Large language model serving has put an unusual amount of pressure on op-level engineering. Inference engines such as vLLM, Hugging Face Text Generation Inference (TGI), and llama.cpp ship heavily fused custom ops because every microsecond per token matters at scale.
A few representative examples. Paged attention (vLLM, 2023) treats the KV cache like virtual memory pages, with custom CUDA kernels that read attention scores from non-contiguous blocks. Grouped-query attention (GQA) and multi-query attention (MQA) are op-level rewrites that share key and value heads across multiple query heads, reducing memory bandwidth by a large factor and enabling faster decoding for models like Llama 3 and Mistral. Fused MoE kernels combine the routing softmax, top-k selection, and expert matmul into one kernel for mixture of experts models. Quantized matmul ops (INT8, INT4, FP8) are written specifically for GEMV-shaped single-token decode workloads, which look very different from the GEMM-shaped training workloads classical libraries were tuned for.
On the training side, torch.compile in PyTorch 2.x rewrites the user's model into a smaller set of fused Triton kernels, often eliminating dozens of small ops in a transformer block. The performance improvement can be 30 to 80 percent on a typical training step, mostly from op fusion and better kernel selection rather than algorithmic changes.
Large op libraries are a mixed blessing. PyTorch's two-thousand-plus ops make the framework expressive but also make it heavy: every new hardware backend has to either implement, decompose, or fall back for each one. New chips like Google TPU v5, AMD MI300, and NVIDIA B200 each require months of kernel porting before they can run state-of-the-art models efficiently. The compiler stacks (XLA, TorchInductor, TVM) try to soften this by reducing the surface area to a small set of "core" ops (PrimTorch in PyTorch, the core ATen op set in ExecuTorch, HLO in XLA) that backends must implement; everything else is decomposed into those core ops.
There is also a tension between having one big fused op (fast but inflexible) and many small ops (slower but easier to compose).

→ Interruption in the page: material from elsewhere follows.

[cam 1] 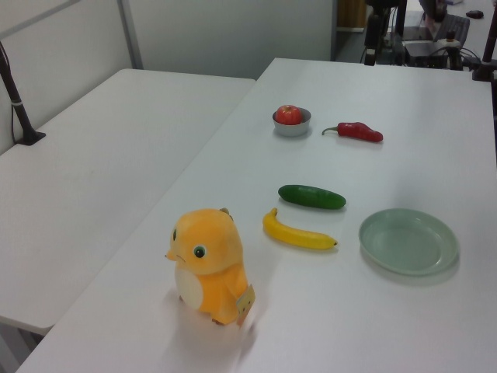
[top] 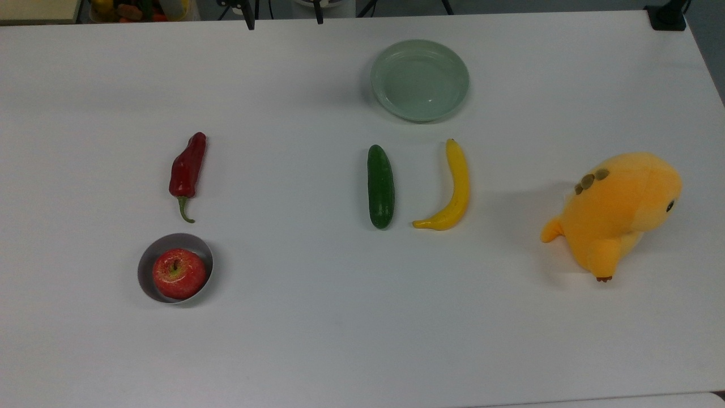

FlashAttention, for example, is a single huge kernel; if you want to insert a custom mask or score modifier, you need a new variant. Generic compilers can in principle generate the fused kernel on demand, but in practice hand-tuned kernels still win on the hottest workloads.
Imagine you are playing with building blocks to create a tower. Each block is a basic task you need to do, like adding numbers, comparing them, or stretching them into a longer row. In machine learning, those basic tasks are called operations, or ops. A complicated AI model is just a tower of these ops stacked on top of each other.
Sometimes, instead of using three separate small blocks, you can glue them together into one bigger block that does the same job faster. That is called fusion, and it is a big part of why modern AI models can run on phones and laptops at all.